Deepquantum Achieves Closed-Loop Integration of Three Quantum Computing Paradigms

Quantum machine learning stands to revolutionise fields from drug discovery to materials science, yet developing and implementing these algorithms remains a significant challenge. Jun-Jie He, Ke-Ming Hu, and Yu-Ze Zhu, alongside colleagues including Guan-Ju Yan and Shu-Yi Liang from Shanghai Jiao Tong University, now present DeepQuantum, a new software platform designed to bridge this gap. This open-source framework, built on the popular PyTorch platform, allows researchers to efficiently design and run hybrid quantum-classical models on standard computing hardware, while also simulating photonic quantum computers. DeepQuantum uniquely integrates three distinct approaches to quantum computation, circuit-based, photonic circuit-based, and measurement-based, offering a versatile toolkit for both specialised and universal quantum algorithm design and paving the way for more accessible and powerful quantum machine learning applications.

Chinese National Quantum Science Funding Sources

This document details extensive research funding and support for a project focused on quantum science and technology. Key funding sources include the National Key R and D Program of China, the National Natural Science Foundation of China (NSFC), the Innovation Program for Quantum Science and Technology, and the Science and Technology Commission of Shanghai Municipality (STCSM). Additional support comes from the Startup Fund for Young Faculty at SJTU, the Frontier Technologies R and D Program of Jiangsu, and the Zhiyuan Future Scholar Program. Specific acknowledgements note additional support for X.

DeepQuantum Unifies AI and Quantum Computing Paradigms

Scientists have developed DeepQuantum, a new open-source software platform designed to bridge artificial intelligence and quantum computing. Built upon the widely adopted PyTorch platform, this framework enables efficient design and execution of both hybrid quantum-classical models and variational algorithms on standard CPUs and GPUs. DeepQuantum uniquely integrates three major paradigms of computing, quantum circuits, photonic quantum circuits, and measurement-based quantum computing, providing robust support for specialized and universal photonic algorithm design. The team achieved closed-loop integration of these paradigms, a first for any framework, and supports large-scale simulations through tensor network techniques and a distributed parallel computing architecture.
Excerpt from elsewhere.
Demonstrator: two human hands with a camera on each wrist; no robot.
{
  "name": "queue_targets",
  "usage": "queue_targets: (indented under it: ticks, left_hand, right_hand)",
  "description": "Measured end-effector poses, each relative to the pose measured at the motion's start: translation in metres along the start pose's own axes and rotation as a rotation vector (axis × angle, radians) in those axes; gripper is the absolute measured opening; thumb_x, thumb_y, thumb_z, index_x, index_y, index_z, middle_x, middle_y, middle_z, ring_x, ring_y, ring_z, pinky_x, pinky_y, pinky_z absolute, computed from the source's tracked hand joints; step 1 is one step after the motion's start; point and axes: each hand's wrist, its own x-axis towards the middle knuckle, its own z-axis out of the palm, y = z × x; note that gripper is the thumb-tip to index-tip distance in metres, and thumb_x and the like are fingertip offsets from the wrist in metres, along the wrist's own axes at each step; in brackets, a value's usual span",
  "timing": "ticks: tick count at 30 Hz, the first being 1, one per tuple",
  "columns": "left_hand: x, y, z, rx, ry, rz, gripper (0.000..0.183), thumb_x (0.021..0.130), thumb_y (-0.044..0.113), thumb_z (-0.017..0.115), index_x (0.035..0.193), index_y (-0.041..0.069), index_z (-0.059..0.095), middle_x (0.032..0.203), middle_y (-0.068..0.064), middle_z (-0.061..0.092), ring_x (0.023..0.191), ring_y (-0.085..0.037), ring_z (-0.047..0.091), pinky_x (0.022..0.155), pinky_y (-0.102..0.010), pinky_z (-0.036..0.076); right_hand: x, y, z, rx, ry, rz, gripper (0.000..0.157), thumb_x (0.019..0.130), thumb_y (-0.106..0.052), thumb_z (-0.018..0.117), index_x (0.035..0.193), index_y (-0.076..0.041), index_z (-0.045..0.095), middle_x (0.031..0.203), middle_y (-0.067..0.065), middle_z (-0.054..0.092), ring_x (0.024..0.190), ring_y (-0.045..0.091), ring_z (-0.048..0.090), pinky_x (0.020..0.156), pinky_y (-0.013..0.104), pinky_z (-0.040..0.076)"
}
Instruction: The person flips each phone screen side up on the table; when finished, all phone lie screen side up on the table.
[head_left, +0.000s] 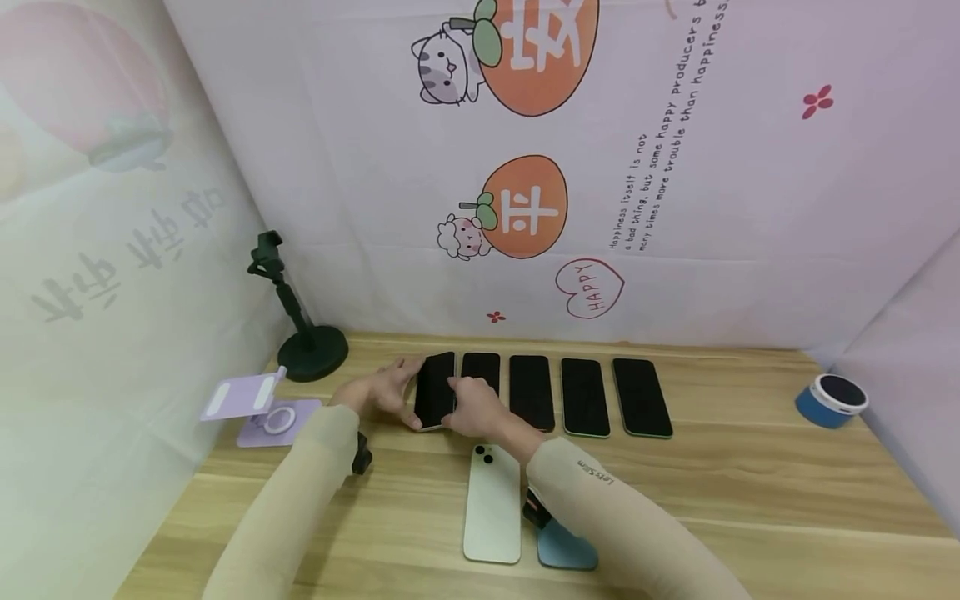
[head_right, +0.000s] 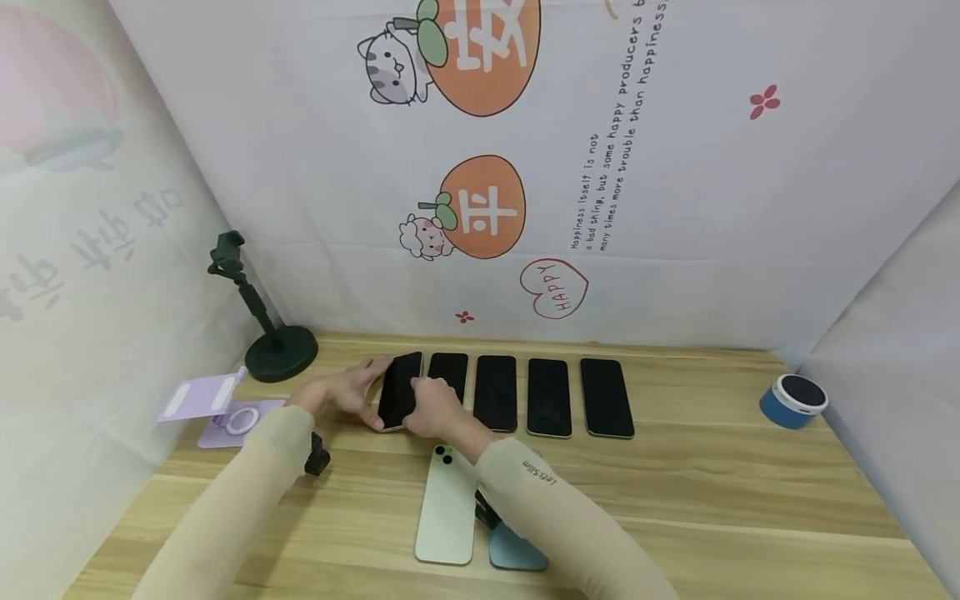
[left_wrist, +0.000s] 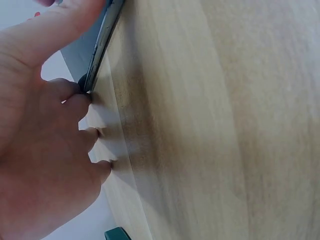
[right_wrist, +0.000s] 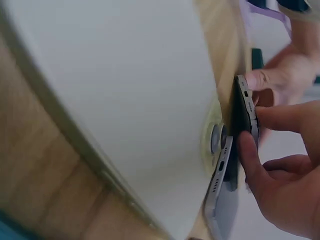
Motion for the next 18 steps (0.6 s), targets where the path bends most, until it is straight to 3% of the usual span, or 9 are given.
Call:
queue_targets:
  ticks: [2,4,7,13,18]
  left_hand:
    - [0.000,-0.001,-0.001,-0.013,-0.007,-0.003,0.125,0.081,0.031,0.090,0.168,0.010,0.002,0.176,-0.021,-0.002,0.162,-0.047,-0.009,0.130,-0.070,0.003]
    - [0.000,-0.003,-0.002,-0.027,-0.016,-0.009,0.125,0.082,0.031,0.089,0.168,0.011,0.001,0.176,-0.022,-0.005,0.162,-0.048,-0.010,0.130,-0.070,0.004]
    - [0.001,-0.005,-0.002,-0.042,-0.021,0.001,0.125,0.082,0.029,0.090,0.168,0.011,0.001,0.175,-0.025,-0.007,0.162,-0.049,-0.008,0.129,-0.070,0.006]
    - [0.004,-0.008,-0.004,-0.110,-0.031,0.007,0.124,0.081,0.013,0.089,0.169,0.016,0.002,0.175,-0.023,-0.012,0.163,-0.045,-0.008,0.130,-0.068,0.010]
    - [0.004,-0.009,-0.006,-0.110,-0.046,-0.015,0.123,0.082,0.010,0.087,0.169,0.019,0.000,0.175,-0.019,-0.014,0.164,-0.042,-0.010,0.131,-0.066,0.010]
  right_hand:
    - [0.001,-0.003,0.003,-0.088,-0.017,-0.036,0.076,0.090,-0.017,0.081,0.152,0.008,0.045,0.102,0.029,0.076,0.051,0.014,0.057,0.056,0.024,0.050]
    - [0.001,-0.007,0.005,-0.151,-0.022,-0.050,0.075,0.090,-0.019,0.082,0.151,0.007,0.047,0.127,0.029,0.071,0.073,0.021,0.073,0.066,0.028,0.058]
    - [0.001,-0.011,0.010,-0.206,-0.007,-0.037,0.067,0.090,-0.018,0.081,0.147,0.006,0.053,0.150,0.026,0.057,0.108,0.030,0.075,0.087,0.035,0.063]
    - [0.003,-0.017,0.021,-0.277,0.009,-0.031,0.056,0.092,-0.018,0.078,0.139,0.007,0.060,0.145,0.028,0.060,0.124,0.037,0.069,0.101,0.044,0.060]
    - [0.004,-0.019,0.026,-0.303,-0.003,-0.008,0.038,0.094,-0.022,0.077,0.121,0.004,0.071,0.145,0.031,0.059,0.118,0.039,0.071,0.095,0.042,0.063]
DeepQuantum’s architecture features three core classes, QubitCircuit, QumodeCircuit, and Pattern, allowing users to construct and simulate quantum computations with flexibility. The QumodeCircuit class includes Fock, Gaussian, and Bosonic backends, catering to diverse simulation needs in photonic quantum computing, while the Pattern class facilitates investigation of measurement-based quantum computation. Researchers demonstrated the framework’s capabilities through comprehensive benchmarks, achieving approximate simulation of circuits with over 100 qubits on a single laptop. DeepQuantum leverages PyTorch’s native communication protocol to efficiently utilize multi-node, multi-GPU computational power, boosting large-scale quantum simulations. The framework supports algorithm design and mapping for time-domain multiplexed photonic quantum circuits, and incorporates built-in optimizers to enable on-chip training of quantum machine learning models.
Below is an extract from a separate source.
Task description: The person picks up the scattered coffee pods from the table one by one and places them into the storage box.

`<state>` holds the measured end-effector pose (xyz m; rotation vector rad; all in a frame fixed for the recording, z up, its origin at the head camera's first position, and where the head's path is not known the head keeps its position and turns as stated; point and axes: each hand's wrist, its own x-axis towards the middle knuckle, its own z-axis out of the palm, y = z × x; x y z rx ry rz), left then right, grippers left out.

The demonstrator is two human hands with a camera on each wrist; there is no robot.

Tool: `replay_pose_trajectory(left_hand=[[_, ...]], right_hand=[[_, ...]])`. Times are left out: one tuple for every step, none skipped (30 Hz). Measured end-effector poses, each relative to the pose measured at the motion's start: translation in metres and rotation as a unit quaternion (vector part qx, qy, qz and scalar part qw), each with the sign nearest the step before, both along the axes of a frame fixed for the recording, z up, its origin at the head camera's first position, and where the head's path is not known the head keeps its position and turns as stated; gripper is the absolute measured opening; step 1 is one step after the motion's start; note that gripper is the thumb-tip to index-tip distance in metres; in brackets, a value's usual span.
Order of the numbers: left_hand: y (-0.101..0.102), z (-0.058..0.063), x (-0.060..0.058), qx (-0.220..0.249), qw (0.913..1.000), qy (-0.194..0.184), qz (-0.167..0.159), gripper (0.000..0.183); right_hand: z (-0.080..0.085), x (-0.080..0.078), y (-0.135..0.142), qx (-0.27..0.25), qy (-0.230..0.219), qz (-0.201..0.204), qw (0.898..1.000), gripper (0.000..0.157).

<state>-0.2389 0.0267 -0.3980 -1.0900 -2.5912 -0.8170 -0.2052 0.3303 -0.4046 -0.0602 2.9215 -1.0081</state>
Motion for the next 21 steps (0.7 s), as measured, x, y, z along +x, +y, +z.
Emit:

Hybrid Quantum-Classical Algorithms with DeepQuantum

DeepQuantum represents a significant advance in the field of quantum computing, delivering an open-source software platform built upon PyTorch that integrates artificial intelligence with both classical and quantum computational methods. The platform supports a range of quantum backends, including Fock, Gaussian, and Bosonic systems, and uniquely enables closed-loop integration of circuit, photonic circuit, and measurement-based computing paradigms. This capability facilitates the design and execution of hybrid quantum-classical algorithms, crucial for extracting practical value from current noisy intermediate-scale quantum devices. The researchers demonstrate DeepQuantum’s power through large-scale simulations, leveraging tensor network techniques and a distributed parallel computing architecture.
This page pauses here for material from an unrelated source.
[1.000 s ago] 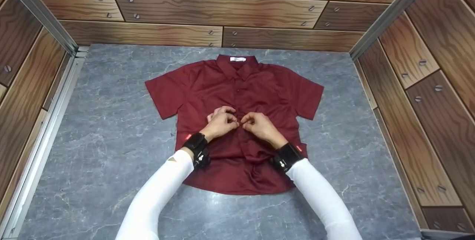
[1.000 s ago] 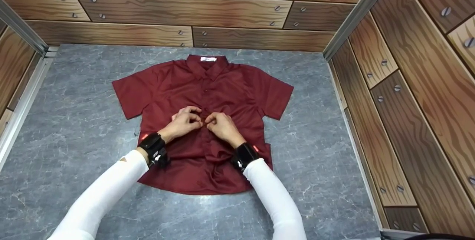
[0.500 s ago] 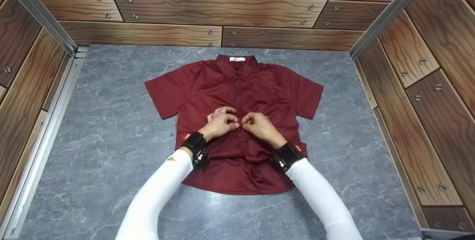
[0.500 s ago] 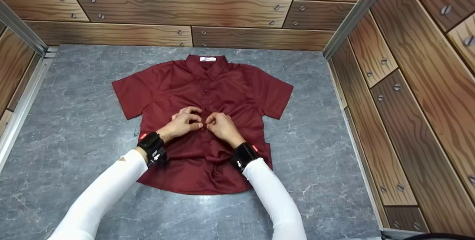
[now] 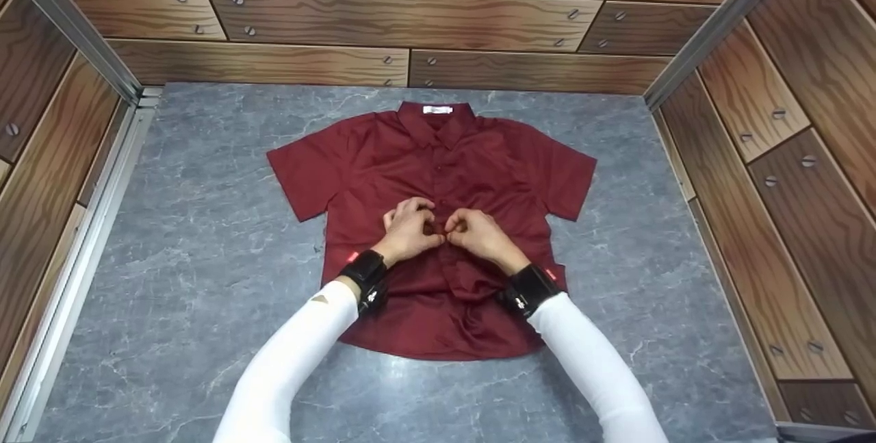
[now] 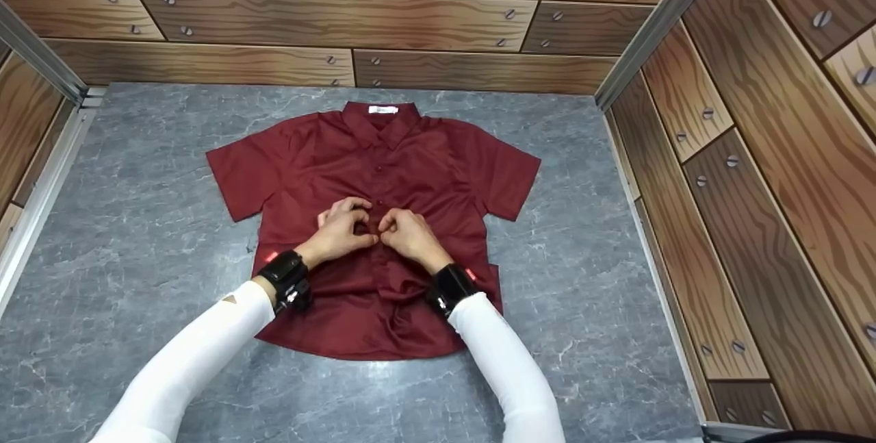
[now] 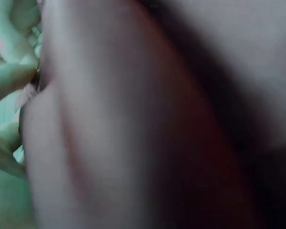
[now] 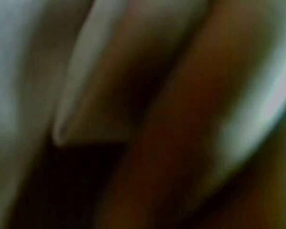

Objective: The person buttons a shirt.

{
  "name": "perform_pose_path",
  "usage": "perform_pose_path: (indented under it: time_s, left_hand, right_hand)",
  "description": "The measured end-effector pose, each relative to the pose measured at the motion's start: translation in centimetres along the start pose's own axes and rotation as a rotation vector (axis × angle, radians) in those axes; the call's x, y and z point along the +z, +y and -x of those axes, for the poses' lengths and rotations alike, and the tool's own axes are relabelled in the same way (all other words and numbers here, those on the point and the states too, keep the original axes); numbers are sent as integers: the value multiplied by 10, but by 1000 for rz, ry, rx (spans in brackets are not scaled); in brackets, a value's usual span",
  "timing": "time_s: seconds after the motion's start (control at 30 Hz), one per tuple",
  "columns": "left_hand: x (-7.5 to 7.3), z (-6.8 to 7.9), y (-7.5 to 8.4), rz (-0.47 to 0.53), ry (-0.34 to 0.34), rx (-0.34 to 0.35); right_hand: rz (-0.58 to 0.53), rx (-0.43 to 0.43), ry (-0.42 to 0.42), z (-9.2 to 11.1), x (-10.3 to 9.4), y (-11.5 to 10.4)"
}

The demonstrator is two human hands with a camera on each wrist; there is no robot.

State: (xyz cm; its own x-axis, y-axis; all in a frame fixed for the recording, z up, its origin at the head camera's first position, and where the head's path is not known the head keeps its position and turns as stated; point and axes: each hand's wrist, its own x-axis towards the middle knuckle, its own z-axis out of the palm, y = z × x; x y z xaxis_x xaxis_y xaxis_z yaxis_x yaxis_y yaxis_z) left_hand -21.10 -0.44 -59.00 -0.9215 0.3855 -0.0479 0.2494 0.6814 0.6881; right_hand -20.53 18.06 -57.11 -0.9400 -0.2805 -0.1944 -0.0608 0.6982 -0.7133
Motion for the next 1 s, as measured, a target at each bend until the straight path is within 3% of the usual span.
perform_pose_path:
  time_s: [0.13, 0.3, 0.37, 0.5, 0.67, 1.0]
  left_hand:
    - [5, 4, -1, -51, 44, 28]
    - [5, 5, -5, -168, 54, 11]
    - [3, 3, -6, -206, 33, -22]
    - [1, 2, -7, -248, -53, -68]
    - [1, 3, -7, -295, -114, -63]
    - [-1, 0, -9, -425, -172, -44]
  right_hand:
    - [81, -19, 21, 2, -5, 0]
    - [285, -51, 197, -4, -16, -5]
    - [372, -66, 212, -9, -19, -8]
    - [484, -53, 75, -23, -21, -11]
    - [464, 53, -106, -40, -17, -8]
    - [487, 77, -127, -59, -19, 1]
These simulations showcase the platform’s ability to model complex quantum systems and perform demanding computations, such as the quantum Fourier transform. The team acknowledges the ongoing challenges in scaling quantum computers and highlights the increasing role of artificial intelligence in overcoming hurdles related to quantum error correction and circuit compilation. Future work will likely focus on expanding the platform’s capabilities and applying it to a wider range of problems, further bridging the gap between theoretical quantum advantage and tangible real-world applications.